Well, unless I am missing something, we have two counters in bytes, two
in kB, both clearly distinguishable by the B/KB suffix. Changing KB to B
will certainly reduce the different classes of units, no question about
that, but I am not really sure this is worth all the code churn. Maybe
others will think otherwise.
As I've said the THP accounting change makes more sense to me because it
allows future changes which are already undergoing so there is more
merit in those.
--
Michal Hocko
SUSE Labs
On 12/7/20 7:02 AM, Michal Hocko wrote:
> On Mon 07-12-20 22:52:30, Muchun Song wrote:
>> On Mon, Dec 7, 2020 at 9:00 PM Michal Hocko <[email protected]> wrote:
>>>
>>> On Sun 06-12-20 18:14:39, Muchun Song wrote:
>>>> Hi,
>>>>
>>>> This patch series is aimed to convert all THP vmstat counters to pages
>>>> and some KiB vmstat counters to bytes.
>>>>
>>>> The unit of some vmstat counters are pages, some are bytes, some are
>>>> HPAGE_PMD_NR, and some are KiB. When we want to expose these vmstat
>>>> counters to the userspace, we have to know the unit of the vmstat counters
>>>> is which one. It makes the code complex. Because there are too many choices,
>>>> the probability of making a mistake will be greater.
>>>>
>>>> For example, the below is some bug fix:
>>>> - 7de2e9f195b9 ("mm: memcontrol: correct the NR_ANON_THPS counter of hierarchical memcg")
>>>> - not committed(it is the first commit in this series) ("mm: memcontrol: fix NR_ANON_THPS account")
>>>>
>>>> This patch series can make the code simple (161 insertions(+), 187 deletions(-)).

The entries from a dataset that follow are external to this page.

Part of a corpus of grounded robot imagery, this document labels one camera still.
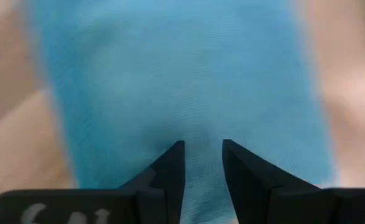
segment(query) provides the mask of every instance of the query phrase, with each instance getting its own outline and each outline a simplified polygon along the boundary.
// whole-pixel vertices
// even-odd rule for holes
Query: black jaw
[[[365,189],[319,189],[231,140],[223,164],[240,224],[365,224]]]
[[[184,142],[178,141],[119,190],[3,193],[0,224],[178,224],[184,186]]]
[[[223,142],[240,224],[365,224],[365,189],[322,190]],[[178,141],[118,190],[17,190],[0,195],[0,224],[178,224],[185,186]]]

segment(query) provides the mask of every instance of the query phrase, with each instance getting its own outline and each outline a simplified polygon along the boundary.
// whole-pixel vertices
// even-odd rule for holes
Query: tan surface
[[[343,185],[365,186],[365,4],[298,1]],[[20,20],[6,4],[0,1],[0,192],[71,186],[47,93],[33,77]]]

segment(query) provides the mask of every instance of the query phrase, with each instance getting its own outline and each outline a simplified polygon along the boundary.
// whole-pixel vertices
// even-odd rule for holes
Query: fabric texture
[[[313,184],[333,181],[289,3],[25,0],[80,187],[117,188],[177,140],[181,223],[235,218],[223,139]]]

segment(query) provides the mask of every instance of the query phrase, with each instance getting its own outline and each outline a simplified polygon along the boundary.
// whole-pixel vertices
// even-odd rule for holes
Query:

>>>> And make the unit of the vmstat counters are either pages or bytes. Fewer choices
>>>> means lower probability of making mistakes :).
>>>>
>>>> This was inspired by Johannes and Roman. Thanks to them.
>>>
>>> It would be really great if you could summarize the current and after
>>> the patch state so that exceptions are clear and easier to review. The
>>
>> Agree. Will do in the next version. Thanks.
>>
>>
>>> existing situation is rather convoluted but we have at least units part
>>> of the name so it is not too hard to notice that. Reducing exeptions
>>> sounds nice but I am not really sure it is such an improvement it is
>>> worth a lot of code churn. Especially when it comes to KB vs B. Counting
>>
>> There are two vmstat counters (NR_KERNEL_STACK_KB and
>> NR_KERNEL_SCS_KB) whose units are KB. If we do this, all
>> vmstat counter units are either pages or bytes in the end. When
>> we expose those counters to userspace, it can be easy. You can
>> reference to:
>>
>> [RESEND PATCH v2 11/12] mm: memcontrol: make the slab calculation consistent
>>
>> From this point of view, I think that it is worth doing this. Right?
>
> Well, unless I am missing something, we have two counters in bytes, two
> in kB, both clearly distinguishable by the B/KB suffix. Changing KB to B
> will certainly reduce the different classes of units, no question about
> that, but I am not really sure this is worth all the code churn. Maybe
> others will think otherwise.
>
> As I've said the THP accounting change makes more sense to me because it
> allows future changes which are already undergoing so there is more
> merit in those.
>
Hi,
Are there any documentation changes that go with these patches?
Or are none needed?
If the patches change the output in /proc/* or /sys/* then I expect
there would need to be some doc changes.
And is there any chance of confusing userspace s/w (binary or scripts)
with these changes?
thanks.
--
~Randy
On Sun, Dec 06, 2020 at 06:14:48PM +0800, Muchun Song wrote:
> the global and per-node counters are stored in pages, however memcg
> and lruvec counters are stored in bytes. This scheme looks weird.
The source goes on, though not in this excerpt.